Разумеется, ему никто не ответил. Мошкин уже начал одеваться, когда из комнаты Наты неожиданно донесся дикий крик.
Мошкин замер, накапливая силы, чтобы совершить поступок, и, ощутив мгновенное облегчение, когда лед робости треснул, ринулся в гостиную. Схватился за ручку и внезапно замер, поняв, что вся его одежда состоит из нелепых синих трусов, которые может купить только любимая бабушка на день рождения, и носка на правой ноге, страдающего от крайнего одиночества. Надеть носок на другую ногу он как раз собирался, когда Ната снова закричала:
– Помогите! Кто-нибудь!
Повторившийся крик вывел Мошкина из замешательства. Он закутался в одеяло и, кометой пролетев общую гостиную, ворвался в комнату Наты. Наперерез ему метнулась серая тень. Это удирал Зудука. В комнате было дымно. Ната стояла с ногами на кровати и с ужасом смотрела на пламя, плясавшее уже на обоях.
– Сделай что-нибудь! Этот болван облил тут все бензином для заправки зажигалок! – заорала Ната, увидев Мошкина.
Евгеша растерялся. Схватив с кресла тряпку, он принялся сбивать пламя, но безуспешно. Огонь был слишком сильным. К тому же новый крик Наты обнаружил печальный факт, что тряпка со стула – это платье Наты, которое она вчера из чувства сострадания, что никто не покупает такую дорогую вещь, утянула из бутика. Предварительно Ната влюбила в себя охранника, который рыдал от умиления, слушая, как звенит турникет.
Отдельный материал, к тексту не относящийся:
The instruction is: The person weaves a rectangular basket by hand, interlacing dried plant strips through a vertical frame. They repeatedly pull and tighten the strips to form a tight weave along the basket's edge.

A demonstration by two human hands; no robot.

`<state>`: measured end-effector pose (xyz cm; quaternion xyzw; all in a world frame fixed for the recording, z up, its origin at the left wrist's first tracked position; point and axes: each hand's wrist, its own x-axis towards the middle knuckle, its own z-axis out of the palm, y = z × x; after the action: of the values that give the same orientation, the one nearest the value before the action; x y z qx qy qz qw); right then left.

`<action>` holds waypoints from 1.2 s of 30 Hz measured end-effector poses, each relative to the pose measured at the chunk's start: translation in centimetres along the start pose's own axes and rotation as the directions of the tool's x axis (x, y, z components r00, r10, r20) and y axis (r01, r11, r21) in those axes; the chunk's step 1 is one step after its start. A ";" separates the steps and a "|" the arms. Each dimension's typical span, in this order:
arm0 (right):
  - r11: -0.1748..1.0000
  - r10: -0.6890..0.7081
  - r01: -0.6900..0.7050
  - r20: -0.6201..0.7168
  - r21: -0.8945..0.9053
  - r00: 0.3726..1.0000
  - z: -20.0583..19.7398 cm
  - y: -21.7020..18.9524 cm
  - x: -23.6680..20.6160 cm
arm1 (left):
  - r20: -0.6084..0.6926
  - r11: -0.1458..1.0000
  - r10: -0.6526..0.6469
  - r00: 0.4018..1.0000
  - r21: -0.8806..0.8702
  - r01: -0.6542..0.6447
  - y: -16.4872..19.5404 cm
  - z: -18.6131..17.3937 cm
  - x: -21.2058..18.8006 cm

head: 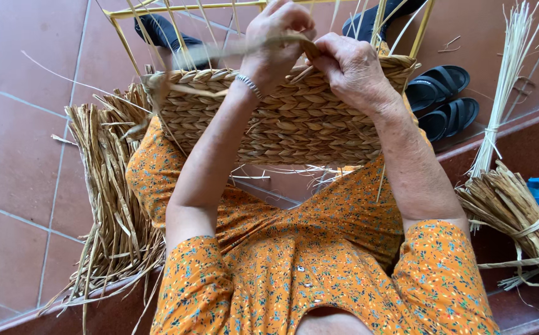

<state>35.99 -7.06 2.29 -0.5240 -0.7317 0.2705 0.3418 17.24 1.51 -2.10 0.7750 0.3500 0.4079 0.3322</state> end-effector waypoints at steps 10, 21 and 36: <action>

Оставив платье в покое, Мошкин быстро оглядел комнату, глазами ища воду, но не нашел ее. В панике он выплеснул в огонь одеколон, стоявший на туалетном столике, но от такой прикормки пламя лишь взметнулось выше.
– Ты больной? Скорее, я сейчас сгорю!.. – вновь закричала Ната.
Огонь уже резво карабкался на простыню. Вся комната была в дыму.
– Прыгай и бежим!
– В новой синтетической ночнушке? Через огонь? – поинтересовалась Ната с тем нелогичным женским упорством, которое заставляет дамочек с куриным упорством ползать и искать десять копеек, выкатившиеся из кармана при попытке перебежать скоростное шоссе. И после этого они еще боятся мышек и наносят десять садистских ударов тапкой бедному таракану, покинувшему сей бренный мир уже после первого!
Не зная, что делать, вконец растерявшийся Мошкин сделал то единственное, что пришло ему в голову. Топнул ногой, пытаясь затоптать пламя, и крикнул:
– Да погасни ты!
Огонь, едва начавший входить во вкус, растерянно дрогнул. В пляске дыма обнаружилось нечто виноватое и даже приниженное. Мошкин почуял свою силу. Это было упоительно.
– Кому сказал: погасни! – завопил он тем ужасным голосом, которым капитан корабля разговаривает во время шторма с глухим боцманом.
И огонь вдруг погас. Дым истаивал, поднимаясь к потолку. Мошкин застыл, как статуя командора, внезапно обнаружившая, что Дон Жуан мирно меняет в ванной крантики, в то время как донна Анна жарит на кухне котлеты. Ната пришла в себя первая. Возможно, потому, что никуда из себя и не уходила. Она одернула ночнушку и села.
– Открой окно! – велела она.
Евгеша послушно открыл. В окно ворвалась метель.
– Я что, просила открывать широко? Мне холодно, головой думать надо! Закрой! Оставь щель!
Мошкин затосковал, обнаружив, что добровольная услуга успела превратиться в принудительную.
– Ты все понял? Ты повелеваешь огнем, – спокойно, как о чем-то совсем рядовом, сказала Ната.
– Не огнем – водой, – поправил Мошкин.
– Раньше только водой, а теперь и огнем. Дай мне со стола коробок со спичками!